After training on several thousand adversarial examples, classifiers become significantly harder to break. The tool-assisted attack went from taking 13 minutes to taking 26 minutes per example. Also, later (more adversarially trained) classifiers defended against most of the adversarial data targeted at earlier classifiers, but earlier classifiers were vulnerable to most of the adversarial data targeted at later classifiers. That suggests that more adversarial training patches issues without introducing many new ones.

Adversarial training didn’t hurt in-distribution performance

On our in-distribution random test set (100,000 examples), it appeared that adversarial training doesn't hurt performance. The final classifier gets an estimated failure rate of 0.002% (as opposed to 0.003% without adversarial training), although the error bars are large. It also didn’t help performance, which is not too surprising – the adversarial examples are quite different from a random prompt and completion from our dataset.

Surprisingly rich conceptual considerations

At first, this project seemed conceptually quite simple: we’d just start with a baseline model and do adversarial training on it to make it very reliable. However, many details were more subtle than we expected. We ended up spending a lot of time working through conceptual and methodological issues, and we think we got a lot out of it. Here are some examples:

Once we have a reliable classifier, is it important to train a reliable generator with it or is it fine to just filter?

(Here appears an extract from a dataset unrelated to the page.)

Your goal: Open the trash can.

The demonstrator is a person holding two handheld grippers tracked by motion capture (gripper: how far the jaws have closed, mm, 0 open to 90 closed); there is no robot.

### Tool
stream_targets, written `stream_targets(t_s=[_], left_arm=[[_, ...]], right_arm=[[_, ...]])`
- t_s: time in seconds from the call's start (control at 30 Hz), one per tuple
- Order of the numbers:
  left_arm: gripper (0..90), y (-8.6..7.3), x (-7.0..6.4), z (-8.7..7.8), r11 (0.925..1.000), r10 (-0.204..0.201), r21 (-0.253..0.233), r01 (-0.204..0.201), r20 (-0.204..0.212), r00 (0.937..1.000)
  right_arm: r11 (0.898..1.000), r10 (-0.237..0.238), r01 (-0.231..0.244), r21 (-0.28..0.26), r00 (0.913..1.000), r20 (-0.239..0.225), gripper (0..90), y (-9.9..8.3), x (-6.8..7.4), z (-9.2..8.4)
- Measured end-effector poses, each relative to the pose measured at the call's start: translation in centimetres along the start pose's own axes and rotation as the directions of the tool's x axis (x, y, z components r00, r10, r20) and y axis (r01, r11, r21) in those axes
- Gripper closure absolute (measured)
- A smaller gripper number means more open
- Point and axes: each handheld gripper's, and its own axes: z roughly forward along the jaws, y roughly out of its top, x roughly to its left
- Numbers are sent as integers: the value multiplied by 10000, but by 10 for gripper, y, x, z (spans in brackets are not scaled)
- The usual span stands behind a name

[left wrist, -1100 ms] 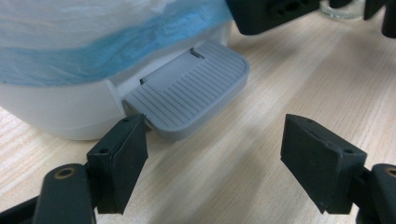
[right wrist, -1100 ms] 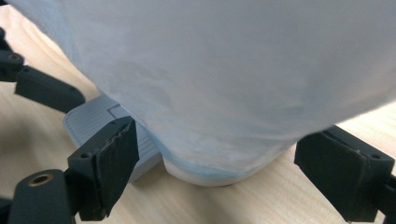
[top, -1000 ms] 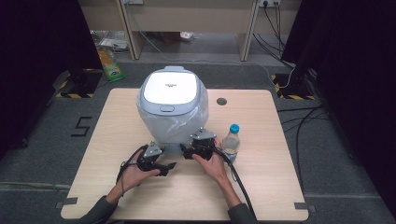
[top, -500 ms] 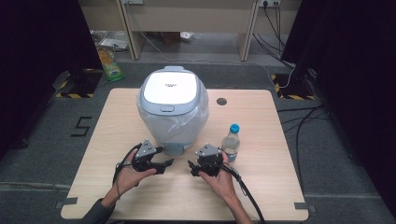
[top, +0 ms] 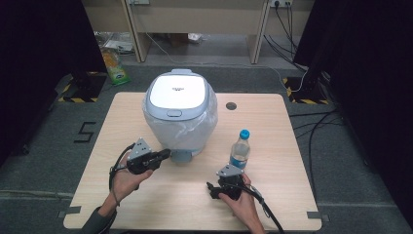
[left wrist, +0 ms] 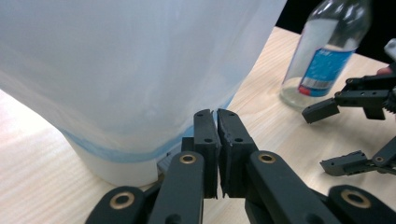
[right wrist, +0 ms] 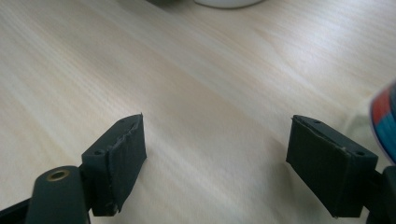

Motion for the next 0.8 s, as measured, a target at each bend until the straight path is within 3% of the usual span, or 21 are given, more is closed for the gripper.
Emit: stream_targets(t_s=[0.1, 0.2, 0.37, 0.8], left_arm=[[889, 7, 2, -10, 9999, 9, -151, -9, -13, 10000], [894, 12, 6, -16, 9991, -299, -293, 299, 18, 9996], [895, 22, 9, -23, 9992, -157, -361, 155, -52, 9999], [895, 60, 16, -48, 9916, -60, -1292, 64, 32, 10000]], right_arm=[[10000, -36, 35, 86, 9999, 103, 196, -7, -3, -9], [9997, 242, -242, 3, 9997, -78, 194, -16, -6, -16], [9987, 494, -493, 130, 9987, -92, 184, -25, -13, -25], [9990, 428, -425, 148, 9989, -172, 157, -27, -20, -27]])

We started looking into using RL fine-tuning to make a reliable generator that doesn’t need any further classifier filtering. This would have required us to invent specialized RL algorithms designed for high reliability. However, we realized that the main thing you get out of generator fine-tuning is just performance competitiveness (since it might be expensive to repeatedly sample from the generator until you find something the classifier accepts). Most likely, you could use an easier method to reduce the alignment tax to nearly zero: use a normal RL algorithm to get 99.9% reliability and then make your classifier be an extra head on the generator so you can evaluate it nearly for free. That way, you can likely do filtering with only 0.1% extra cost.[2]

Should you let adversaries modify the completion arbitrarily?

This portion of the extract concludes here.